### WORK ITEM
From the listing below, copy only the lines from the line that contains "Guideline: put point(s) on the yellow lemon" to the line that contains "Where things were, in", counting those two lines as part of the copy.

### GIVEN RECORDS

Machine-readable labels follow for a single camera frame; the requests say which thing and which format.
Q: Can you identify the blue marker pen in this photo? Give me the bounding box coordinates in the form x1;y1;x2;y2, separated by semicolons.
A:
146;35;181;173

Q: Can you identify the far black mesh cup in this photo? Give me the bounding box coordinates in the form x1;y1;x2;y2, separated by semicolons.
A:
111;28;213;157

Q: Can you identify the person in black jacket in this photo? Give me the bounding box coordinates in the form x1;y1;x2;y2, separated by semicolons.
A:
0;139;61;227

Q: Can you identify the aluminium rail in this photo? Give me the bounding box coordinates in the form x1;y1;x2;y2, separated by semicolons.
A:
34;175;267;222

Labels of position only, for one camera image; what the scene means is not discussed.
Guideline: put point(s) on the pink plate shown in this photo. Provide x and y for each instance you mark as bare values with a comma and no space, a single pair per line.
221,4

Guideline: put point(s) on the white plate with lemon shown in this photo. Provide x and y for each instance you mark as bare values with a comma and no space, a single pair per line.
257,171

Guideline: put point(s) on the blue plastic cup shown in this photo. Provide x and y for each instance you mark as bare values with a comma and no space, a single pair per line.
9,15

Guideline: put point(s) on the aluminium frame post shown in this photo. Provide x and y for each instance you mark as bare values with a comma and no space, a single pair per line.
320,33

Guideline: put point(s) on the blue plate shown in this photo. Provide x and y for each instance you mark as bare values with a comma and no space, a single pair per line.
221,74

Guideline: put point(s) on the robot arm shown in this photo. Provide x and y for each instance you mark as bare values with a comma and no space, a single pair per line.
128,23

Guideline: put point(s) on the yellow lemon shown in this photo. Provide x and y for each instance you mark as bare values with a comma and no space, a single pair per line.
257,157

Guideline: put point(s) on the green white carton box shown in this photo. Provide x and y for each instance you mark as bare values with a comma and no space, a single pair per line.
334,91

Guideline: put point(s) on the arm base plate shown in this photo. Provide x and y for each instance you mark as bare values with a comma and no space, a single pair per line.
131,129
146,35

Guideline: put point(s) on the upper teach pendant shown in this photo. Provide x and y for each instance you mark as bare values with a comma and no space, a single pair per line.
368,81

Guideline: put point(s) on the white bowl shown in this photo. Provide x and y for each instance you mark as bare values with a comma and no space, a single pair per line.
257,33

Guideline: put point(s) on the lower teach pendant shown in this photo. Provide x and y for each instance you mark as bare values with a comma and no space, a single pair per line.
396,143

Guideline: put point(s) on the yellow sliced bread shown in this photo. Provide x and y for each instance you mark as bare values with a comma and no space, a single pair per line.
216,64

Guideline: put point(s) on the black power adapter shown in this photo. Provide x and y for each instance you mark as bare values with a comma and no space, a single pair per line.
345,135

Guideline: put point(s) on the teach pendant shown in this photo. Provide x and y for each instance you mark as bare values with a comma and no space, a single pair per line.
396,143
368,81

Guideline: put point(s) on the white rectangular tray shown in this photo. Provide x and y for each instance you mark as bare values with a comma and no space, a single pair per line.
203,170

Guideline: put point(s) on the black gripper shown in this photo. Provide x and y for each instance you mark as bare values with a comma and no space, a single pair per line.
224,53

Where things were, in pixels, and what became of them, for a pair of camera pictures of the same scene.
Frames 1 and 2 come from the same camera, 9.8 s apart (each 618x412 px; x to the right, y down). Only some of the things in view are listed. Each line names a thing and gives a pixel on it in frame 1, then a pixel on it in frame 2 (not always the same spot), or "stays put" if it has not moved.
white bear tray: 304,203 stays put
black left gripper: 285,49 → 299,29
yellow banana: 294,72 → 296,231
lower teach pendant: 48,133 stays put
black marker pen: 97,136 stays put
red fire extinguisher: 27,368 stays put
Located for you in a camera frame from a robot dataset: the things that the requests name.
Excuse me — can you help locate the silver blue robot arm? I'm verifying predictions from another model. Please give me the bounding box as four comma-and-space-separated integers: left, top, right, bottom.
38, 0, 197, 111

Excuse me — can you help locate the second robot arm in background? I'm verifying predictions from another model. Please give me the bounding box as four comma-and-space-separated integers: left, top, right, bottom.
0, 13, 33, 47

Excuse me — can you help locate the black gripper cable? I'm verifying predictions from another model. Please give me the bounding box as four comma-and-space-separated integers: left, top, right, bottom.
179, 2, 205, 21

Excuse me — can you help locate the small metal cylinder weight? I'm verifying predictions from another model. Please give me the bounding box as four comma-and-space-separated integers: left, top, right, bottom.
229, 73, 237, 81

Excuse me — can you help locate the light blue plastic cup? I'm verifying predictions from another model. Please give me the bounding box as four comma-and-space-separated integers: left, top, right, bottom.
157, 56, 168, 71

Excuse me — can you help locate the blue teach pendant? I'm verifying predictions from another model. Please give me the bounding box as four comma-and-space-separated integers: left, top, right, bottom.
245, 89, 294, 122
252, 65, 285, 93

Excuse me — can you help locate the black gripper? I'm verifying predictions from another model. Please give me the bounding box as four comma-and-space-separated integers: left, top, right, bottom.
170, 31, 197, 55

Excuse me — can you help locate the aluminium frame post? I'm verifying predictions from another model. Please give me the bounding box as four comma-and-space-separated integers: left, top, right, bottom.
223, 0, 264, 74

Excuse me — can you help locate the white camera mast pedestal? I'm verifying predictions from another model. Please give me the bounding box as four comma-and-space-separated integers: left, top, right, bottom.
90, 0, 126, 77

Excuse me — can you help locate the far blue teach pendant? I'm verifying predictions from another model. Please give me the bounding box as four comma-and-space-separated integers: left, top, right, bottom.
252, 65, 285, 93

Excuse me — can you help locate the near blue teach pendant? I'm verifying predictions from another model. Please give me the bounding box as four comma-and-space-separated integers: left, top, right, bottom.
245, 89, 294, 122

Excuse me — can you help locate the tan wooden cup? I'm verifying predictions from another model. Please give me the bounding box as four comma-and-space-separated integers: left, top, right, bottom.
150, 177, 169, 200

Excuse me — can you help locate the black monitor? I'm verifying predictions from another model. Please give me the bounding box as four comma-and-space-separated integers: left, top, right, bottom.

### SOLUTION
Guideline: put point(s) on the yellow lemon shown in this photo. Provide x and y for each instance you mark as bare values with a comma and no space, a single pair per line.
257,157

Guideline: put point(s) on the green white carton box shown in this photo. Provide x and y for each instance you mark as bare values with a comma and no space, a single pair per line.
334,91

Guideline: put point(s) on the arm base plate shown in this photo. Provide x and y for each instance you mark as bare values with a comma and no space, a single pair per line.
131,129
146,35

Guideline: put point(s) on the upper teach pendant shown in this photo. Provide x and y for each instance you mark as bare values with a comma and no space, a single pair per line.
368,81

Guideline: put point(s) on the white bowl shown in this photo. Provide x and y for each instance you mark as bare values with a comma and no space, a single pair per line.
257,33

Guideline: put point(s) on the lower teach pendant shown in this photo. Provide x and y for each instance you mark as bare values with a comma and no space, a single pair per line.
396,143

Guideline: put point(s) on the yellow sliced bread shown in this photo. Provide x and y for each instance you mark as bare values with a comma and no space, a single pair per line.
216,64

Guideline: put point(s) on the black power adapter shown in this photo. Provide x and y for each instance you mark as bare values with a comma and no space, a single pair per line.
345,135

Guideline: put point(s) on the teach pendant shown in this photo. Provide x and y for each instance you mark as bare values with a comma and no space, a single pair per line.
396,143
368,81

Guideline: put point(s) on the white rectangular tray shown in this photo. Provide x and y for each instance you mark as bare values with a comma and no space, a single pair per line.
203,170

Guideline: put point(s) on the black gripper shown in this photo. Provide x and y for each instance you mark as bare values with a comma and no space, a single pair per line.
224,53

Where things were, in pixels, and what became of them, for a pair of camera pictures of the same scene.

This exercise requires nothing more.